- Goal of the exercise: Every line below that has "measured" in it should be copied.

- Provided data:
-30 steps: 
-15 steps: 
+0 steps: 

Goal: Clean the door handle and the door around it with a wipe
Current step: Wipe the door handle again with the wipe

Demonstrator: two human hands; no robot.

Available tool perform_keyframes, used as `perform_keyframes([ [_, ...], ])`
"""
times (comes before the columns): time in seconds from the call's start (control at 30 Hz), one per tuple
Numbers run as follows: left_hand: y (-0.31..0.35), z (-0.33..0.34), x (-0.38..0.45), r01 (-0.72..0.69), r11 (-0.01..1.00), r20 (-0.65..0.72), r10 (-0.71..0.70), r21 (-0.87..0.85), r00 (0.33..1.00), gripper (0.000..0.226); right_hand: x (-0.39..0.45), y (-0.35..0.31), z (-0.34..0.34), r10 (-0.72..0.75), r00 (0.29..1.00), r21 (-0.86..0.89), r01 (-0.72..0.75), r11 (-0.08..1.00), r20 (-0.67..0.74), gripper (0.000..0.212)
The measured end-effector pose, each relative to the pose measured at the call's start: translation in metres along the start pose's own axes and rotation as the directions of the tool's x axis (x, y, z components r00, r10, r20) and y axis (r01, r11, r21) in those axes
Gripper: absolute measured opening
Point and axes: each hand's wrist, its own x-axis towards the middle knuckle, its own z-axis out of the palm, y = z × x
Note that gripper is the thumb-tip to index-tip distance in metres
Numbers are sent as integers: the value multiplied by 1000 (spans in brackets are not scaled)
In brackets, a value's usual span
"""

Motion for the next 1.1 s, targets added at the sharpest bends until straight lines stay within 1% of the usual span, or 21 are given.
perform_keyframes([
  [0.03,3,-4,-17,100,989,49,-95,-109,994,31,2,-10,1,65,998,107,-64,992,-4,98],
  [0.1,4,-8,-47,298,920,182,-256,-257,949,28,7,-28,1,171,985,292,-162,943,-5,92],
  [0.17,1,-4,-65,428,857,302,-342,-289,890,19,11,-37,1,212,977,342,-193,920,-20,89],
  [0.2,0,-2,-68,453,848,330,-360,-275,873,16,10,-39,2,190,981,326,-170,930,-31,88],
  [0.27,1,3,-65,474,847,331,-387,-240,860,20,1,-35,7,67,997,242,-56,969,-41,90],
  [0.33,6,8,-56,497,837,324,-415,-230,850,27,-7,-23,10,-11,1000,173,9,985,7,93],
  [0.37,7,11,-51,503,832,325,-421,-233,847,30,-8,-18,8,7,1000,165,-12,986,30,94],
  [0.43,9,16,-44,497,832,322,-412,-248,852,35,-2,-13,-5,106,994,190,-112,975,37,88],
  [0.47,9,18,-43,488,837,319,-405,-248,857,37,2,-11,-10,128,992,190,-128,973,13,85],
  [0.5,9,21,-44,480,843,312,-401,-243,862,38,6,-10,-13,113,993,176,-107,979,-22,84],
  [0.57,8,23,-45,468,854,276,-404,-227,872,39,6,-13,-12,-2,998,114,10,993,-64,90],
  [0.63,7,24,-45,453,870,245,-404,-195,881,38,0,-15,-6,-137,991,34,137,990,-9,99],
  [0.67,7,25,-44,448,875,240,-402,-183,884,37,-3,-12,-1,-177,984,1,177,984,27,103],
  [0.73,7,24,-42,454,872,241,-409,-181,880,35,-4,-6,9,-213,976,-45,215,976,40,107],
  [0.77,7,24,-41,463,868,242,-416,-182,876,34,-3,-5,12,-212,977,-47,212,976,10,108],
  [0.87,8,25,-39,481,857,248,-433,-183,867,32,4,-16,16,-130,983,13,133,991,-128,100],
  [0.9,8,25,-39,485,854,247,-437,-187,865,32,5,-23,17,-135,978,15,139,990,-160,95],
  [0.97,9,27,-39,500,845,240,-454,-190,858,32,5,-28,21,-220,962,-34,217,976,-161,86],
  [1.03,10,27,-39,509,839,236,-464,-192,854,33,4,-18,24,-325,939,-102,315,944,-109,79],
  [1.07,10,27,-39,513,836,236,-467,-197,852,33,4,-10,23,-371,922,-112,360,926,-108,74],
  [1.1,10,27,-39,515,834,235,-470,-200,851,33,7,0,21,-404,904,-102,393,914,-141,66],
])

- Response for this exercise:
The measured end-effector pose, each relative to the pose measured at the call's start: translation in metres along the start pose's own axes and rotation as the directions of the tool's x axis (x, y, z components r00, r10, r20) and y axis (r01, r11, r21) in those axes
Gripper: absolute measured opening

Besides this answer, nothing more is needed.